Birkaç yıl daha kendini geliştirmek için çabalayan sanatçı sonunda kendini göstermek için hazırdı. 1985 Yılında Arista kayıt şirketi ile anlaştı ve onlar için söylemeye başladı. Aynı zamanda da yaptığı büyük anlaşmalar ve çıktığı televizyon şovları ile kendini gösteriyordu. Sanatçının “Saving All My Love For You”, “How Will I Know”, ve “The Greatest Love Of All” adlı parçaları büyük başarılar kazandı ve 13 milyona yakın kopya sattı. “Saving All My Love For You” isimli parça aynı zamanda da sanatçıya ilk Grammy ödülünü kazandırdı.
1987 Yılında sanatçı daha da fazla satış rekoruna imza attı. Müzik dünyasına girmeye karar verdiği zamanlarda azimle başladığı çok yönlü çalışmaların sonucu yavaş yavaş alınmaya başlamıştı. Aldığı dans ve tiyatro dersleri sayesinde MTV’de yayınlanan video klipleri oldukça beğeniliyor ve ilgi topluyordu.

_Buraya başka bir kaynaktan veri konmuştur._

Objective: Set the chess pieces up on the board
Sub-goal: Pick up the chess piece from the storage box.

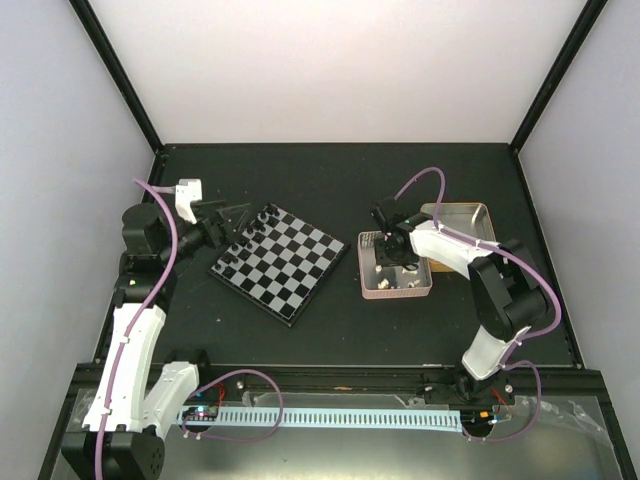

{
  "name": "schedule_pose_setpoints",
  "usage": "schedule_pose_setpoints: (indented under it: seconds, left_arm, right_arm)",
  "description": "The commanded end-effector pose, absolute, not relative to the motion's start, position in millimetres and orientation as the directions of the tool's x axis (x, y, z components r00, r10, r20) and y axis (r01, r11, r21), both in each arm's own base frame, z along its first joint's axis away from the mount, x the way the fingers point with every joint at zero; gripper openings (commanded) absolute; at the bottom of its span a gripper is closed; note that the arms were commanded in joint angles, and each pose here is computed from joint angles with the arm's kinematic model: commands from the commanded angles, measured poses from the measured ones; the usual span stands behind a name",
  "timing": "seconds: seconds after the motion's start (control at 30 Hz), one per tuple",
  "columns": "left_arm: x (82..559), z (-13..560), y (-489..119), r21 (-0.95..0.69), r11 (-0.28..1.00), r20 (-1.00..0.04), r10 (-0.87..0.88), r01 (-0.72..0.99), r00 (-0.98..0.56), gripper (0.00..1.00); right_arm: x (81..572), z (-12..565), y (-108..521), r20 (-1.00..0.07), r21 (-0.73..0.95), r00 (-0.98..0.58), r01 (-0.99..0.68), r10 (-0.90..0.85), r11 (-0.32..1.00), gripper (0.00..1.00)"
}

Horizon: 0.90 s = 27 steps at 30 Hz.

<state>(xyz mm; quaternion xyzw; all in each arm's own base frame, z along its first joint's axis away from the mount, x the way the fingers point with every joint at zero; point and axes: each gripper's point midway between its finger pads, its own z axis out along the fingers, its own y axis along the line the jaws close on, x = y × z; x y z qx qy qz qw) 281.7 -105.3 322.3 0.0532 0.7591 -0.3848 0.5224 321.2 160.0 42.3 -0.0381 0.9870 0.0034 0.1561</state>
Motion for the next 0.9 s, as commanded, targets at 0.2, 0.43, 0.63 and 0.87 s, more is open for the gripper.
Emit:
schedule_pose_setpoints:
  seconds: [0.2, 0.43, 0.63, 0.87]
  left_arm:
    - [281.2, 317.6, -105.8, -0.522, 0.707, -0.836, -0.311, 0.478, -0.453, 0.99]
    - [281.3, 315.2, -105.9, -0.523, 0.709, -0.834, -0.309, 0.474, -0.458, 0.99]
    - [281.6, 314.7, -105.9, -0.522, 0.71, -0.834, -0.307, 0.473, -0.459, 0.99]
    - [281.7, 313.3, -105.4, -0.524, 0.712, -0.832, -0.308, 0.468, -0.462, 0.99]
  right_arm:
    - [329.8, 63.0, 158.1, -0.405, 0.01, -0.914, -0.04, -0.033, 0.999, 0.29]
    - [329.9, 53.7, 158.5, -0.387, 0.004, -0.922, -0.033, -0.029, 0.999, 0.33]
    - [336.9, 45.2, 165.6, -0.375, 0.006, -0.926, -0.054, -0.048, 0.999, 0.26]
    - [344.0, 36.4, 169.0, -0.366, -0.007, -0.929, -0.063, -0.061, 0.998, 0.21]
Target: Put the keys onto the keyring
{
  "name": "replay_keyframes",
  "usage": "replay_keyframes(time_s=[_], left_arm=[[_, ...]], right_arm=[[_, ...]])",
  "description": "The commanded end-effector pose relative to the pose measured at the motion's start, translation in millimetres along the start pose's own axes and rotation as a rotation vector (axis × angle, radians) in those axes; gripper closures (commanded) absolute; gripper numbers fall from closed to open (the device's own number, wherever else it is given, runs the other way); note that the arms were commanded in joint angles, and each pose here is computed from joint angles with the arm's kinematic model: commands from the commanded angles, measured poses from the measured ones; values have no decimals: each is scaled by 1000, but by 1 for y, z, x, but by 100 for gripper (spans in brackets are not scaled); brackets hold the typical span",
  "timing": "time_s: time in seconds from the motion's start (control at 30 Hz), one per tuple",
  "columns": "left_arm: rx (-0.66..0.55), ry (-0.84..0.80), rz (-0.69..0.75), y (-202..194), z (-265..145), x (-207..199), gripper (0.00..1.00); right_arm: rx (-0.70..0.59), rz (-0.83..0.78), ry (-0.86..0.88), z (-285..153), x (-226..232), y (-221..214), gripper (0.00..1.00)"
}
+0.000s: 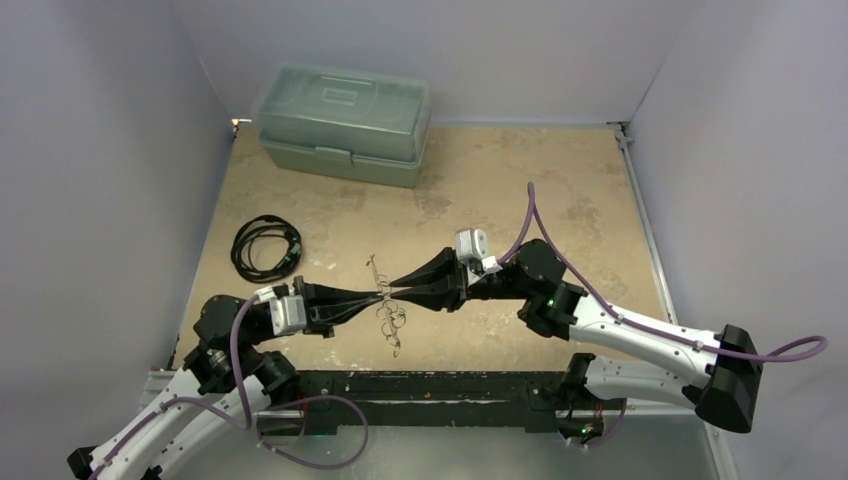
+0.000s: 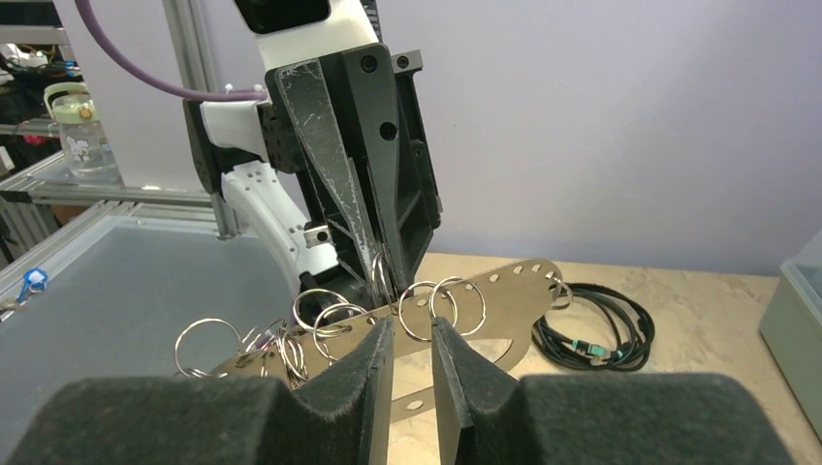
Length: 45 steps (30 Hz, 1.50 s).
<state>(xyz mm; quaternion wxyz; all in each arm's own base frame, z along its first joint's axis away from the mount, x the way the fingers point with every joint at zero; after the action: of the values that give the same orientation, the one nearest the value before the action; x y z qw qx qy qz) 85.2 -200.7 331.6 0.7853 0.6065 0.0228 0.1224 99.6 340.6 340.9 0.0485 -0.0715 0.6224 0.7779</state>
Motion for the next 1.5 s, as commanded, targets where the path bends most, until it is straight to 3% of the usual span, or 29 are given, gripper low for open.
replay_keyframes(time_s=[0.0, 1.47], left_arm=[[-58, -18, 31, 15, 0, -3, 100], [-44, 31, -8, 12, 0, 5, 100]], right_arm=[[-24, -11, -25, 1, -4, 6, 76], [-120, -50, 95, 1, 14, 31, 76]])
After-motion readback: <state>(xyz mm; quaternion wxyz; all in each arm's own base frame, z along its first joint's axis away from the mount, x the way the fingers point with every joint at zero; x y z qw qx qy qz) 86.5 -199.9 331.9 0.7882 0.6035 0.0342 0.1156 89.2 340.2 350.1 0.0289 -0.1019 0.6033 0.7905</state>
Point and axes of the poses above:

Sonunda Whitney Houston kendini kanıtlamıştı. O gerçekten çok yönlü bir sanatçıydı. Gerek konser sahnelerinde gerekse beyaz perde önünde aranan isim olmuştu. Oskar ödüllü ünlü sinema sanatçısı Kevin Costner ile çevirdiği “Bodyguard” isimli film ile sinema dünyasına bomba gibi düştü. Film oldukça beğeni kazandı. Ama Whitney Houston için asıl başarı filmden sonra geldi. Sanatçıya ait olan film müzikleri oldukça beğenildi. Filimin en ünlü şarkılarından olan “I Will Always Love You” dünya çapında en çok beğenilen ve satan parçalar arasında yerini aldı.
Hayır kurumlarına ve çağımızın en büyük sorunu AIDS ile mücadele eden kuruluşlara yaptığı eli açık yardımlarla beğeni topladı.

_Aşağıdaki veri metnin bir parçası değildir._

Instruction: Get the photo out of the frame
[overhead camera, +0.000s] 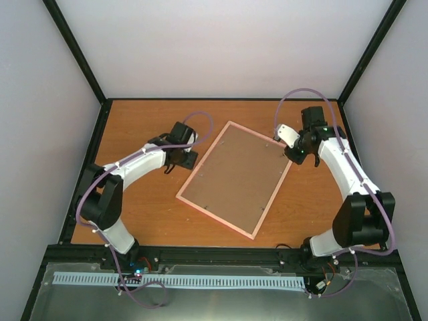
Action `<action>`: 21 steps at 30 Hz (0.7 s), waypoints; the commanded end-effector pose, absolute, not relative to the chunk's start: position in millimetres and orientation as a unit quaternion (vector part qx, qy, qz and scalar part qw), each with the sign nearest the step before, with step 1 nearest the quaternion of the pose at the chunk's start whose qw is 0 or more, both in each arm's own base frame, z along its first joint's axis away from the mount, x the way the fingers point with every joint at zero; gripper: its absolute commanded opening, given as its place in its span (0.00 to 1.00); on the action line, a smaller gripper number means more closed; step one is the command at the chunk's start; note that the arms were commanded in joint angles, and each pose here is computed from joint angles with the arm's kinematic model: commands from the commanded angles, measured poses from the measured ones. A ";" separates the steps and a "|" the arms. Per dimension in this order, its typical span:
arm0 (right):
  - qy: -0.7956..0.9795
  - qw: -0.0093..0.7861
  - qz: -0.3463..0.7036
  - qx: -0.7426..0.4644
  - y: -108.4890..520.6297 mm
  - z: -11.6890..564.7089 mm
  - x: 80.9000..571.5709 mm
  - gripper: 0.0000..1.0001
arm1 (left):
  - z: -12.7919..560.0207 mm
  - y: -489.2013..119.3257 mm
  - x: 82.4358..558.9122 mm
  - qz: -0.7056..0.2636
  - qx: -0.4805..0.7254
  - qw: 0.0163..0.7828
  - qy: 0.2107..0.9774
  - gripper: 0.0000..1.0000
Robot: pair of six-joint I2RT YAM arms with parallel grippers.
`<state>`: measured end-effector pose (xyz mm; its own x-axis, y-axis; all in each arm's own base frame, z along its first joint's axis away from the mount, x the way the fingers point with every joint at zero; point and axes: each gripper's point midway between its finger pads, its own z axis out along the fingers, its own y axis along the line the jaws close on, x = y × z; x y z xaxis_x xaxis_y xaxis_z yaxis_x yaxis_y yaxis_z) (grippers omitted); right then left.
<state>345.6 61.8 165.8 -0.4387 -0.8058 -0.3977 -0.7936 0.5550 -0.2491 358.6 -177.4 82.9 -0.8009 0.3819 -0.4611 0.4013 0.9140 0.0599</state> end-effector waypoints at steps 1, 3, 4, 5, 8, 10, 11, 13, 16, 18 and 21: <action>0.843 0.229 -0.007 -0.486 58.2 161.4 356.1 0.03 | 111.0 -168.7 343.9 -0.029 0.085 0.227 0.970 0.61; 0.844 0.221 -0.009 -0.489 54.5 155.3 360.7 0.03 | 118.7 -172.0 328.3 -0.054 0.024 0.229 0.972 0.60; 0.844 0.217 -0.010 -0.490 52.2 152.5 363.2 0.03 | 121.4 -174.1 319.7 -0.067 0.001 0.231 0.971 0.60; 0.846 0.213 -0.010 -0.490 50.1 148.8 365.7 0.03 | 123.2 -179.0 310.6 -0.084 -0.012 0.231 0.969 0.59; 0.849 0.200 -0.015 -0.489 43.5 139.9 373.6 0.03 | 121.1 -196.0 283.4 -0.135 -0.035 0.218 0.966 0.57; 0.850 0.191 -0.019 -0.491 39.8 133.6 376.6 0.03 | 113.8 -203.6 267.4 -0.160 -0.047 0.198 0.966 0.57; 0.850 0.186 -0.021 -0.492 38.4 130.7 377.4 0.03 | 109.9 -206.0 261.4 -0.173 -0.054 0.190 0.965 0.56; 0.851 0.176 -0.029 -0.495 34.9 126.3 378.7 0.03 | 99.1 -207.6 250.3 -0.193 -0.065 0.178 0.963 0.56; 0.850 0.167 -0.038 -0.498 31.0 121.7 379.4 0.03 | 82.6 -206.8 239.6 -0.202 -0.075 0.158 0.964 0.56; 0.849 0.159 -0.044 -0.501 28.2 119.3 378.4 0.03 | 74.1 -205.3 234.6 -0.197 -0.076 0.145 0.967 0.56; 0.849 0.147 -0.047 -0.505 25.2 116.6 373.9 0.03 | 64.4 -202.1 229.3 -0.192 -0.080 0.135 0.969 0.56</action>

6’sı Grammy olmak üzere 400’ün üzerinde ödül kazandı. Aldığı ödüller Whitney Houston’ı Guinness Rekorlar Kitabı‘na da taşıdı. Dünya üzerinde en çok ödüle layık görülen kadın şarkıcı ünvanını aldı.

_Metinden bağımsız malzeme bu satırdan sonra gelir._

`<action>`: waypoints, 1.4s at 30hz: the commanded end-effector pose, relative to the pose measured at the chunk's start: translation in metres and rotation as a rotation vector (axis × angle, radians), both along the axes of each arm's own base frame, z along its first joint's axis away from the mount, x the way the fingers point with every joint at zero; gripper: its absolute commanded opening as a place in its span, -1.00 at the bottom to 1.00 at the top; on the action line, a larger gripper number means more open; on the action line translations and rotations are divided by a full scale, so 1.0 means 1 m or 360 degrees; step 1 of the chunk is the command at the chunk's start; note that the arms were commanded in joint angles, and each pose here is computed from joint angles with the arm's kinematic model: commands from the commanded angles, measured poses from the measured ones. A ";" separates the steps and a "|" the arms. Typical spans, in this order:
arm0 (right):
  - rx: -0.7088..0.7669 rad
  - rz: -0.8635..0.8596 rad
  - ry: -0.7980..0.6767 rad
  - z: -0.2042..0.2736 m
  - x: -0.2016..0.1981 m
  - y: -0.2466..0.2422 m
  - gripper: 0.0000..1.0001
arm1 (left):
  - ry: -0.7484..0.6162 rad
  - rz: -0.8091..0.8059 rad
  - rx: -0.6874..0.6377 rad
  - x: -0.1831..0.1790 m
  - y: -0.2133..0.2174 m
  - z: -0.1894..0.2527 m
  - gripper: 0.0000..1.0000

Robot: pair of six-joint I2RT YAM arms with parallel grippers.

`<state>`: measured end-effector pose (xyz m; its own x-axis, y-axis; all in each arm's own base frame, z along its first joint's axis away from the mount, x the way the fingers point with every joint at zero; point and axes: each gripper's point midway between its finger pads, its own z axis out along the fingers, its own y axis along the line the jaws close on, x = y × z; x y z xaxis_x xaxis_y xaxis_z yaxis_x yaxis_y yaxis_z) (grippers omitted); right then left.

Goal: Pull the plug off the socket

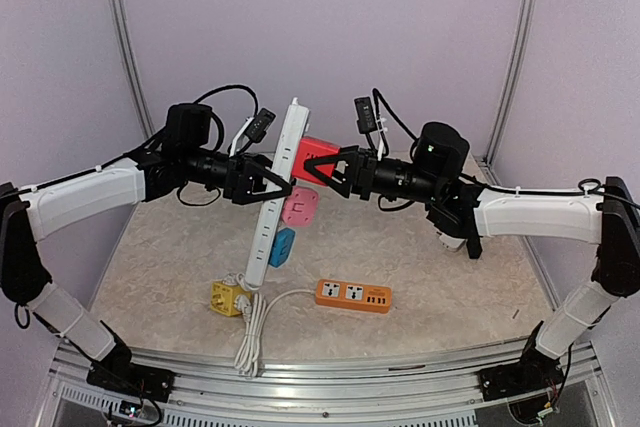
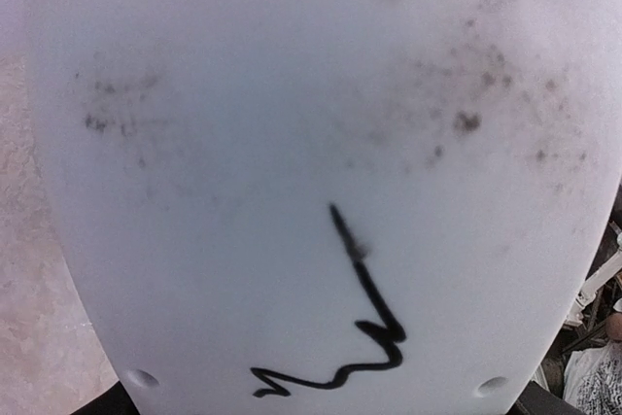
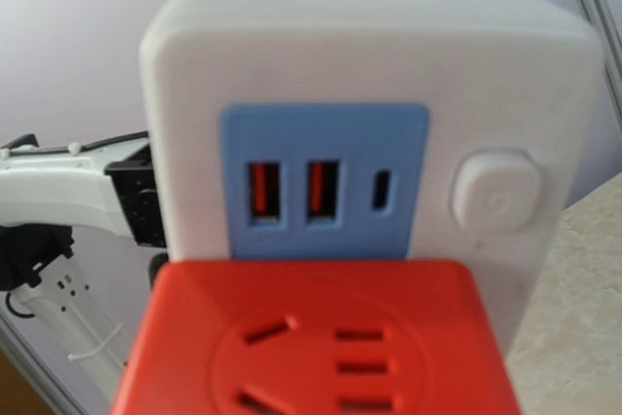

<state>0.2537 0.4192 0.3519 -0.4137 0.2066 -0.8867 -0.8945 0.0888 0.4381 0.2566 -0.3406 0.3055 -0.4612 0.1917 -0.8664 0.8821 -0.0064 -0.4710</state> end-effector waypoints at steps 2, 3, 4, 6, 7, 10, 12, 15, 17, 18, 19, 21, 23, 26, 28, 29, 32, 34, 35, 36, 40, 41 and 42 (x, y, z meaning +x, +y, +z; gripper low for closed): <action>-0.0041 -0.0146 0.0005 -0.002 0.014 -0.001 -0.62 | -0.0045 0.0020 0.0003 0.000 -0.005 0.014 -0.74; -0.0039 -0.0127 -0.0004 -0.002 0.011 0.000 -0.63 | -0.0047 -0.0024 -0.0020 -0.004 -0.005 0.016 -0.77; -0.0034 -0.0111 -0.0018 -0.001 0.009 0.000 -0.64 | -0.0051 -0.0070 -0.0043 -0.010 -0.005 0.020 -0.78; -0.0020 -0.0052 -0.0067 0.002 0.002 0.000 -0.64 | -0.0051 -0.0153 -0.0078 -0.019 -0.004 0.026 -0.78; -0.0025 -0.0035 -0.0087 0.000 0.000 0.001 -0.64 | -0.0047 -0.0189 -0.0087 -0.023 -0.004 0.027 -0.78; -0.0042 0.0049 -0.0155 0.001 -0.010 0.001 -0.66 | -0.0051 -0.0272 -0.0110 -0.034 -0.003 0.031 -0.79; -0.0030 0.0121 -0.0181 0.003 -0.016 0.001 -0.66 | -0.0060 -0.0308 -0.0126 -0.040 -0.002 0.035 -0.79; -0.0017 0.0204 -0.0200 0.005 -0.025 0.001 -0.70 | -0.0061 -0.0343 -0.0140 -0.044 -0.001 0.039 -0.80; -0.0008 0.0238 -0.0203 0.007 -0.028 0.000 -0.70 | -0.0060 -0.0358 -0.0144 -0.046 -0.001 0.039 -0.81; -0.0008 0.0249 -0.0203 0.007 -0.029 0.000 -0.70 | -0.0058 -0.0361 -0.0143 -0.047 -0.002 0.039 -0.80; -0.0003 0.0254 -0.0200 0.007 -0.030 0.000 -0.71 | -0.0060 -0.0360 -0.0143 -0.047 -0.002 0.039 -0.80; 0.0011 0.0246 -0.0190 0.007 -0.029 -0.001 -0.71 | -0.0063 -0.0344 -0.0138 -0.045 -0.002 0.039 -0.80; 0.0010 0.0225 -0.0181 0.007 -0.026 -0.002 -0.71 | -0.0070 -0.0315 -0.0126 -0.042 -0.003 0.037 -0.81; -0.0008 0.0168 -0.0161 0.004 -0.020 -0.002 -0.71 | -0.0087 -0.0225 -0.0089 -0.034 -0.004 0.032 -0.80; -0.0019 0.0129 -0.0151 0.004 -0.016 -0.002 -0.71 | -0.0104 -0.0156 -0.0059 -0.027 -0.005 0.029 -0.81; -0.0027 0.0109 -0.0140 0.002 -0.013 -0.002 -0.71 | -0.0111 -0.0106 -0.0038 -0.022 -0.006 0.026 -0.81; -0.0064 0.0059 -0.0112 -0.002 -0.006 0.000 -0.72 | -0.0109 0.0014 0.0028 -0.008 -0.006 0.019 -0.82; -0.0087 0.0014 -0.0092 -0.005 0.000 0.000 -0.72 | -0.0102 0.0077 0.0070 0.000 -0.007 0.014 -0.82; -0.0105 -0.0016 -0.0073 -0.008 0.003 0.000 -0.72 | -0.0096 0.0100 0.0093 0.003 -0.007 0.011 -0.83; -0.0123 -0.0039 -0.0059 -0.010 0.007 0.000 -0.72 | -0.0094 0.0121 0.0109 0.006 -0.008 0.009 -0.83; -0.0181 -0.0094 0.0000 -0.019 0.017 0.003 -0.72 | -0.0091 0.0177 0.0153 0.012 -0.008 0.003 -0.84; -0.0186 -0.0104 0.0012 -0.021 0.019 0.003 -0.72 | -0.0090 0.0188 0.0161 0.014 -0.007 0.002 -0.84; -0.0188 -0.0103 0.0021 -0.022 0.019 0.004 -0.73 | -0.0089 0.0189 0.0165 0.014 -0.007 0.002 -0.84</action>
<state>0.2544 0.4179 0.3463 -0.3907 0.1494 -0.9083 -0.9100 0.0862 0.4056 0.2563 -0.3423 0.3000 -0.4332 0.2397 -0.8689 0.8987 0.0412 -0.4367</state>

Albümleri dünya çapında 170 milyondan fazla satan Houston’ın tüm kariyeri bu kadar parlak olmadı.
Houston, 2007’de boşandığı eski eşi Bobby Brown’la yaptığı çalkantılı evlilik ve uyuşturucu bağımlılığı yüzünden zor günler geçirdi. Whitney Houston, dönem dönem uyuşturucu tedavisi gördü.
Los Angeles’daki Beverly Hilton otelindeki odasında 11 Şubat 2012 saat 23:55 sıralarında ölü olarak bulunan ünlü sanatçı sevenlerini üzdü.